Coluna | LiteraturaCarta do Brasil colonial

“Carta à rainha louca” (2019) é o último romance de Maria Valéria Rezende (1942). Educadora popular ligada à Congregação de Nossa Senhora – Cônegas de Santo Agostinho, desde os anos 60, Rezende é autora de obras premiadas e nos traz uma narrativa de genealogia curiosa.

Conforme relatado pela escritora, a ideia de escrever “Carta à rainha louca” surgiu a partir de um documento encontrado no Arquivo Histórico Ultramarino, em Lisboa, ao pesquisar sobre as mulheres no período colonial brasileiro.

O documento em questão havia sido escrito por Isabel Maria, então acusada de fundar uma ordem religiosa ilegal no interior de Minas Gerais. Nesse escrito, Isabel Maria fornecia sua versão dos fatos ao governo português e dizia que fazia questão de escrever, mesmo sabendo que, por ser mulher, o seu testemunho não seria considerado pela Coroa ou pela Igreja.

É a partir desse relato verídico que Maria Valéria inventa a história da protagonista de “Carta à rainha louca”, a quem dá o nome de Isabel das Santas Virgens. Sua personagem é filha de portugueses pobres que vieram para o Brasil trabalhar em um engenho da Bahia. Órfã ainda bem jovem e sem dote para conseguir um casamento, ela não encontra lugar no sistema colonial.

Acusada de rebeldia e loucura, ela é enclausurada no convento do recolhimento da Conceição, em Olinda, Pernambuco. É de lá que ela escreve para a rainha de Portugal, D. Maria I, em busca de empatia e compreensão. É preciso lembrar que a rainha era, então, conhecida como “A piedosa” e, em 1792, seria considerada “a louca”.

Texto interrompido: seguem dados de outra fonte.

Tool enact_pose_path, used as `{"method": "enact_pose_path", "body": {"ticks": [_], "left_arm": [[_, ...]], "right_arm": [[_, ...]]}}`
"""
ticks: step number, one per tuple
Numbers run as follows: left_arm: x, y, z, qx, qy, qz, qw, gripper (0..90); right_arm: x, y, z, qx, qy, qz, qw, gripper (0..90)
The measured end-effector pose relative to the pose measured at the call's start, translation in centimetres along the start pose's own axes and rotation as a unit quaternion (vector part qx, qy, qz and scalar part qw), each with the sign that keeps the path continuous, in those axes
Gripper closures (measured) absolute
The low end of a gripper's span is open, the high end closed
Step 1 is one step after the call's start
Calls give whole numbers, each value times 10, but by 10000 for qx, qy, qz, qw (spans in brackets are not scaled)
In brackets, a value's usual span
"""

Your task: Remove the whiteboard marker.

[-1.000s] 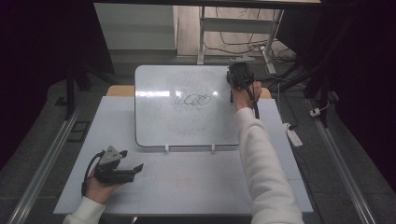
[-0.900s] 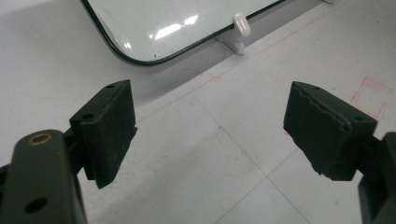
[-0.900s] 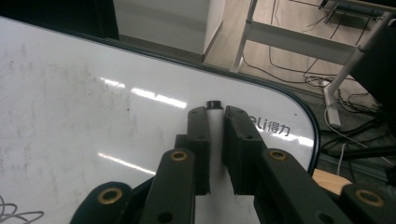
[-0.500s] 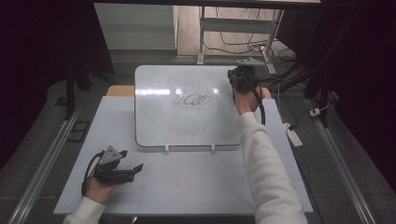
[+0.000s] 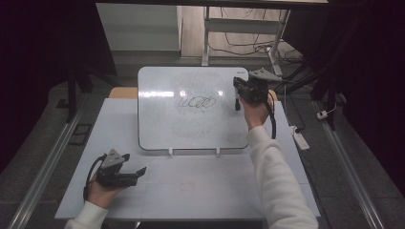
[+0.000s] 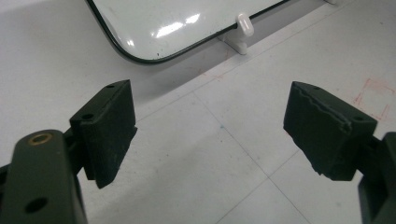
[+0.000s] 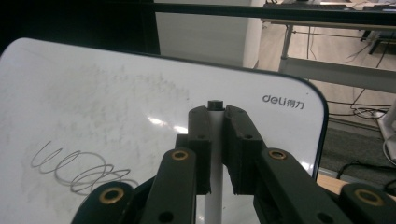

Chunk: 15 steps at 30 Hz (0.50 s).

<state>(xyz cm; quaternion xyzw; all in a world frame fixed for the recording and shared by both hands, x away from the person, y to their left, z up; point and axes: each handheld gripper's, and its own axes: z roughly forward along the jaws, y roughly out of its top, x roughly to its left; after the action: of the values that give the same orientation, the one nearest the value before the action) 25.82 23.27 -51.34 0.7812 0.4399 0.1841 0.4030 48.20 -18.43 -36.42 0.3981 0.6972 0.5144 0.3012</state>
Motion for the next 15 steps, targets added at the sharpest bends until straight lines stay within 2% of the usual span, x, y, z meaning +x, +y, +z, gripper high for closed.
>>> {"method": "enact_pose_path", "body": {"ticks": [4, 10, 14, 15], "left_arm": [[0, 1, 0, -6, -38, 2, 10000, 185], [-4, 9, 1, -101, -124, 44, 9999, 196], [-12, 25, 2, -227, -195, 189, 9994, 206], [-17, 34, 2, -313, -275, 230, 9989, 209]], "right_arm": [[3, -7, -10, -90, 151, 64, 9998, 807], [16, -22, -34, -245, 566, 242, 9978, 807], [29, -35, -47, -253, 799, 271, 9961, 807], [32, -39, -50, -250, 851, 284, 9957, 806]]}}
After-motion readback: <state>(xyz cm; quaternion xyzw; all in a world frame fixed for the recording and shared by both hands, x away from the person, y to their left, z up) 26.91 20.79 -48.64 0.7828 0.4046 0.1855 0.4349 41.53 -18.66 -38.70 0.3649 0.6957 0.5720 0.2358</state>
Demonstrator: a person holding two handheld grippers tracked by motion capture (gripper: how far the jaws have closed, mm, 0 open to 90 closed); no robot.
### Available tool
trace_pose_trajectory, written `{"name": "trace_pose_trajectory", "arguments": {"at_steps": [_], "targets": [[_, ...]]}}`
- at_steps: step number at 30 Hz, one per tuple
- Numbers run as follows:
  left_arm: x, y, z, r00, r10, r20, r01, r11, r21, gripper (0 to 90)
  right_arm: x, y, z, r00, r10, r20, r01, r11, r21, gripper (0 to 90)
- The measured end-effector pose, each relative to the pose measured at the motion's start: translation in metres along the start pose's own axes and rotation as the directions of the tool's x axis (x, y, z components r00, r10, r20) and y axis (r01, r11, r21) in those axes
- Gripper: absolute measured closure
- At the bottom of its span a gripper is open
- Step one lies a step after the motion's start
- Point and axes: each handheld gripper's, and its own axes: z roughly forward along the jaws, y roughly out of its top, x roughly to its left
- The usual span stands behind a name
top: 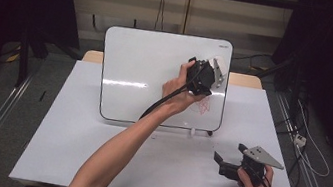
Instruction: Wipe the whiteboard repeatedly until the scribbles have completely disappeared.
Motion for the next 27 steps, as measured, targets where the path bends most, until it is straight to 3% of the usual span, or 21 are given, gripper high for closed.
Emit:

O romance de Rezende, ambientado no Brasil do século XVIII, é uma longa carta dividida em 4 partes, escritas em momentos diferentes, 1789, 1790, 1791 e 1792. Nela, a protagonista relata as injustiças que, enquanto mulher, sofria na colônia e pede ajuda à rainha, alegando estar esquecida na clausura, tamanha sua insignificância: “Há já longo tempo me trouxeram para cá, com o fim de aguardar alguma nau de carreira que me levasse a Lisboa, mas aqui me esqueceram”.

As cartas e a escrita são exercícios de ordenação dos pensamentos e das memórias de Isabel das Santas Virgens, que reconstitui sua história de vida, do nascimento no engenho e orfandade à privação da liberdade. Trata-se de um diálogo com o outro e, acima de tudo, consigo mesma, absolutamente solitária que estava.

A estratégia de Maria Valéria Rezende é muito interessante. Veja que, por meio da ficção, ela, em certo sentido, dá voz à mulher real, àquela que até recentemente estava “aprisionada” no Arquivo Ultramarino. Desse modo, sua escrita atende a um desejo ancestral da figura histórica de Isabel Maria, a mulher que queria ser ouvida e cuja voz, acreditava, jamais teria qualquer reverberação.

“Carta à rainha louca” é um romance interessante, engenhoso e gostoso de ler. Vale a pena!